### Task description
For this exercise, the lines from the one with "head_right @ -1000" through the end of the material below must be output exactly, without pictures.

### Dataset excerpt
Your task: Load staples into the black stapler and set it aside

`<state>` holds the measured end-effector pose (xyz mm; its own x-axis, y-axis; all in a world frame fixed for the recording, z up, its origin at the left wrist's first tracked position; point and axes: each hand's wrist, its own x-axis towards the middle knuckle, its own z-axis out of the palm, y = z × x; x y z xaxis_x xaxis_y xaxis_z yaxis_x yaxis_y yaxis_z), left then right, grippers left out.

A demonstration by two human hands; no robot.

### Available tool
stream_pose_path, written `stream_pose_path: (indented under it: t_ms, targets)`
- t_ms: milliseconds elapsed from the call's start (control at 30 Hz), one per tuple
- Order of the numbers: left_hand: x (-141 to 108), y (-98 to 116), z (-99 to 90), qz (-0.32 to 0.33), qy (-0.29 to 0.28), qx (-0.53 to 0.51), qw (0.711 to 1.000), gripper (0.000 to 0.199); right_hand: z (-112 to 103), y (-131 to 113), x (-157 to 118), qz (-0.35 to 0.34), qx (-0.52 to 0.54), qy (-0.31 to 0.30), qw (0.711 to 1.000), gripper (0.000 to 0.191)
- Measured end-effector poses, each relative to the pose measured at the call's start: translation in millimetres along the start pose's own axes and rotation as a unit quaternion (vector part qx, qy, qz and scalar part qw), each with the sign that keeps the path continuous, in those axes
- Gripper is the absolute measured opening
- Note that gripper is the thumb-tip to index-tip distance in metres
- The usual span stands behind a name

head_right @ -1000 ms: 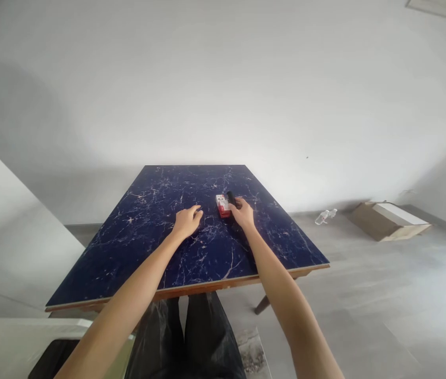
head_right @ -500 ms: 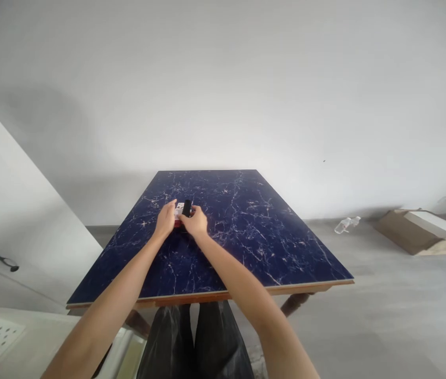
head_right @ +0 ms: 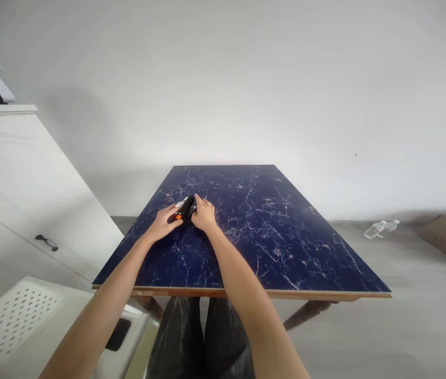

### Result of this exercise
head_right @ -1000 ms: 
head_right @ -500 ms: 
head_right @ +0 ms: 

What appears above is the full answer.